Begin at the line containing "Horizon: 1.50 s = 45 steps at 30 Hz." and retype each line through the end of the records exactly. Include nothing else and no pictures.

[Records to use]

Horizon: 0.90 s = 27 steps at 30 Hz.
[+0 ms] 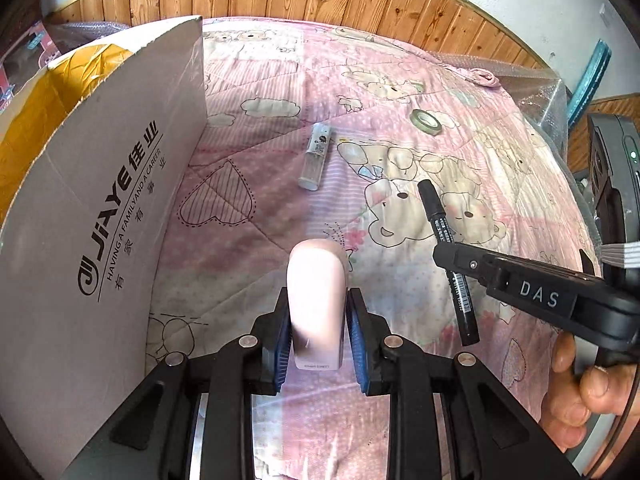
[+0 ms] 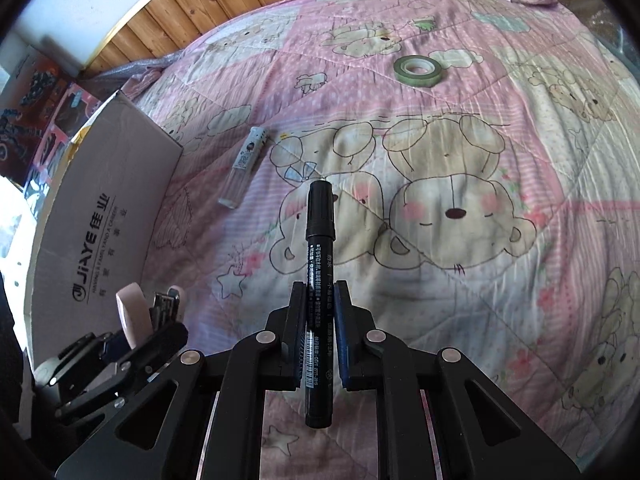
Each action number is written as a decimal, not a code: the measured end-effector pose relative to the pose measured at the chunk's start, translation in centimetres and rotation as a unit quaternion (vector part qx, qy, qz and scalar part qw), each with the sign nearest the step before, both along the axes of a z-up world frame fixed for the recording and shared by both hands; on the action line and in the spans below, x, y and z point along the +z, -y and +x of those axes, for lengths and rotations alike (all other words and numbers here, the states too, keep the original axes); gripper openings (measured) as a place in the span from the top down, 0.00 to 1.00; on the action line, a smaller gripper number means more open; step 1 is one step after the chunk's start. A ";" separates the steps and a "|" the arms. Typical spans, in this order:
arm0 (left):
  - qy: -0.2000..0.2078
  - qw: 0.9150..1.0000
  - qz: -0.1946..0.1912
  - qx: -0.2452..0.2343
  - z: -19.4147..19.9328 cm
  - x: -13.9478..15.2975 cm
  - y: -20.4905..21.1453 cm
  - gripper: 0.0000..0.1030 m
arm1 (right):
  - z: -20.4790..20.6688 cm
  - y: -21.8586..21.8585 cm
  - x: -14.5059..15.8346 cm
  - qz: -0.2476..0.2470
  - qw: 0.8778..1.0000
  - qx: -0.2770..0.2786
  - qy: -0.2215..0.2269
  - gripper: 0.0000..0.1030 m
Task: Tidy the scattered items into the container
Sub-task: 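Carry the stapler in the left tool and marker in the right tool toward the box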
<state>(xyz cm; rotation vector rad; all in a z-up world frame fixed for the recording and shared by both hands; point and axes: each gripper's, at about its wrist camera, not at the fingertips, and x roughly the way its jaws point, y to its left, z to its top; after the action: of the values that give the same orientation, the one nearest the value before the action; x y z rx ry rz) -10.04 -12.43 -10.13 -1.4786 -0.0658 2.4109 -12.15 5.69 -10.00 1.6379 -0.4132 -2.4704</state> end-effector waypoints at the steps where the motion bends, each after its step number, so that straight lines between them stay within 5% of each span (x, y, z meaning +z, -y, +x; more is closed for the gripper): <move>1: -0.002 1.000 -0.001 -0.002 0.2 0.2 -0.2 0.74 | 0.5 -0.1 0.3 0.000 1.000 0.000 -0.003 0.87; 27: -0.050 0.998 0.008 -0.021 5.2 6.2 -1.1 0.74 | 8.4 -0.3 4.4 -0.011 0.999 -0.006 -0.046 0.87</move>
<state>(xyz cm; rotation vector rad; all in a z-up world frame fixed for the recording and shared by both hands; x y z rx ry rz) -4.87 -11.36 -3.98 -1.3366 -0.0316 2.4415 -3.78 6.04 -5.64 1.5098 -0.4360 -2.5290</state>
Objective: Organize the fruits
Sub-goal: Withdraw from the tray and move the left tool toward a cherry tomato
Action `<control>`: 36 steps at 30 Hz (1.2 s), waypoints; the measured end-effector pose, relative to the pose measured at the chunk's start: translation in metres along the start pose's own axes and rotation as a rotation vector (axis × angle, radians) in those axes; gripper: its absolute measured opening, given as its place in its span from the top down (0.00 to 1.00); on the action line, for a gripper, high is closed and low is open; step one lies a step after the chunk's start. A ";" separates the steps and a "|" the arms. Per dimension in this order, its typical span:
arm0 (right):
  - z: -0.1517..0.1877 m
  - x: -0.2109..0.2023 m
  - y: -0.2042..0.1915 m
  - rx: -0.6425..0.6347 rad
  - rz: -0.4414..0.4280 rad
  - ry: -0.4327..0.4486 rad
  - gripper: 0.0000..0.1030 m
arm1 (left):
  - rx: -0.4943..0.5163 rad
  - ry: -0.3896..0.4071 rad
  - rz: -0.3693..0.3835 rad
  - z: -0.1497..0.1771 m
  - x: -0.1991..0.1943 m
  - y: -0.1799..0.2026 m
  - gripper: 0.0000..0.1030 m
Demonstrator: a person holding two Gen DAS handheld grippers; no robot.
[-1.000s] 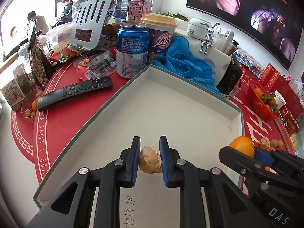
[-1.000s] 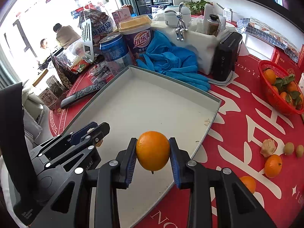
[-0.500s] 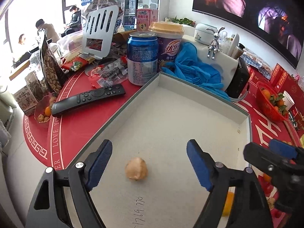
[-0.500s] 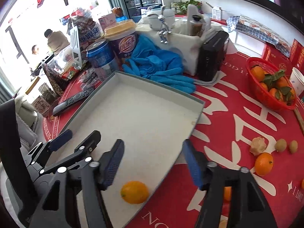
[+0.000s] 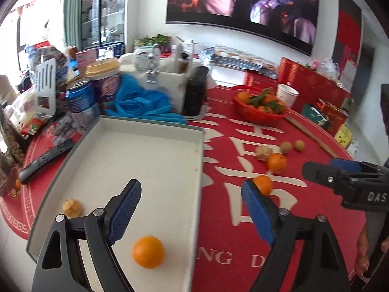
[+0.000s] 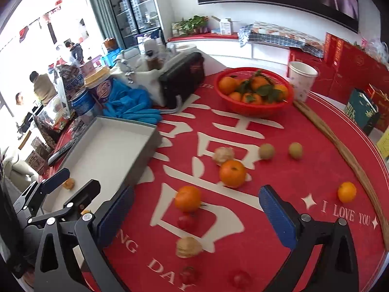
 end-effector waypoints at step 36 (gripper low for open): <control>0.043 0.014 0.163 0.150 0.329 0.023 0.00 | 0.201 -0.152 0.195 0.055 0.034 0.128 0.15</control>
Point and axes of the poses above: each gripper's, at about its wrist camera, not at the fingertips, and x roughly the way its jaws point, y to its right, z to its underside, the point moved 4 cm from there along x, roughly the way its jaws point, and after that the axes turned 12 degrees about x, right-handed, at the moved point
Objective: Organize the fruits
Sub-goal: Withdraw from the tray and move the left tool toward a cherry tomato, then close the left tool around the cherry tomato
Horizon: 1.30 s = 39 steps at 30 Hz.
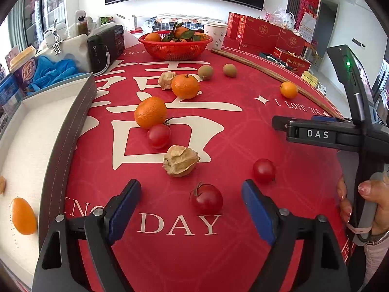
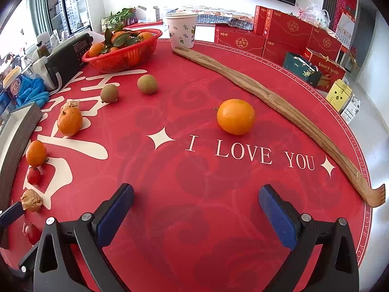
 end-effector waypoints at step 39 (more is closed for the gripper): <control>0.000 0.001 0.001 -0.002 -0.002 -0.001 0.00 | -0.066 -0.065 -0.038 0.010 -0.009 -0.004 0.15</control>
Point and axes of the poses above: each gripper's, at about its wrist camera, not at the fingertips, and x roughly the way its jaws point, y to its right, z to its underside, the point moved 4 cm from there along x, roughly the way its jaws point, and after that the axes turned 12 degrees about x, right-handed, at the moved point
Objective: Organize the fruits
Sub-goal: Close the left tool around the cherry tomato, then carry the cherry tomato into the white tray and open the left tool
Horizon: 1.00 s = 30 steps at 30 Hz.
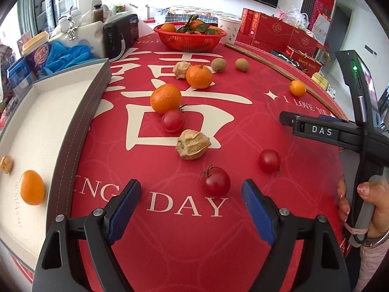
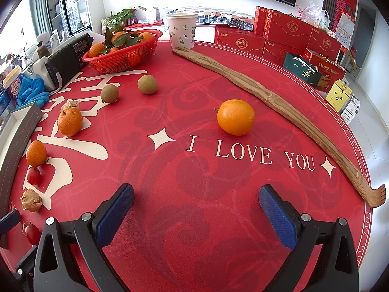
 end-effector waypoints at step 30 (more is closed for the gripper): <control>0.003 -0.004 0.002 -0.044 -0.029 -0.018 0.00 | -0.010 0.001 -0.035 -0.008 -0.002 0.025 0.77</control>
Point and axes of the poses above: each gripper's, at about its wrist camera, not at the fingertips, and x roughly the way its jaws point, y to its right, z to its underside, the point moved 4 cm from there along x, roughly the way its jaws point, and after that the axes turned 12 degrees about x, right-handed, at the moved point
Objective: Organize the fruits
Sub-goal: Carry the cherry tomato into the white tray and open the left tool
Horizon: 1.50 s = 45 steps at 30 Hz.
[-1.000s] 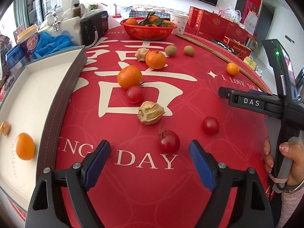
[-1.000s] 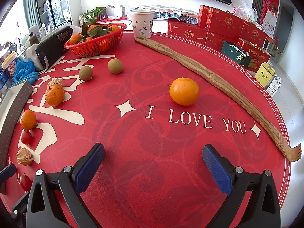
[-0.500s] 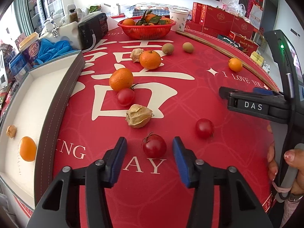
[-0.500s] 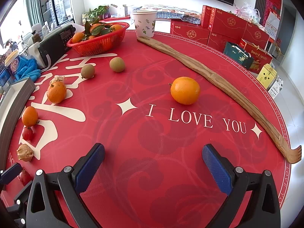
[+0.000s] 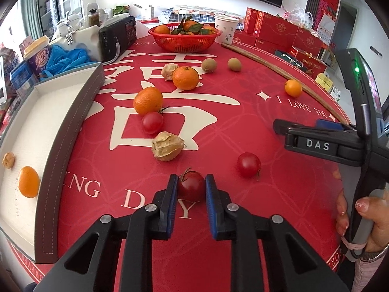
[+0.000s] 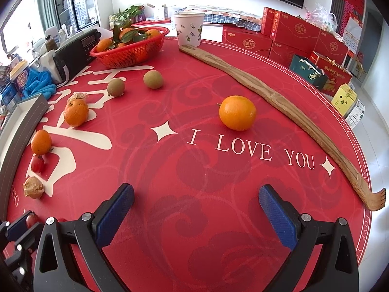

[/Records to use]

**Solution to this task:**
Horizon: 1.50 s = 45 steps at 30 Hz.
[-1.000s] 
[-1.000s] 
[-0.500s] 
[-0.500s] 
[+0.000s] 
[+0.000s] 

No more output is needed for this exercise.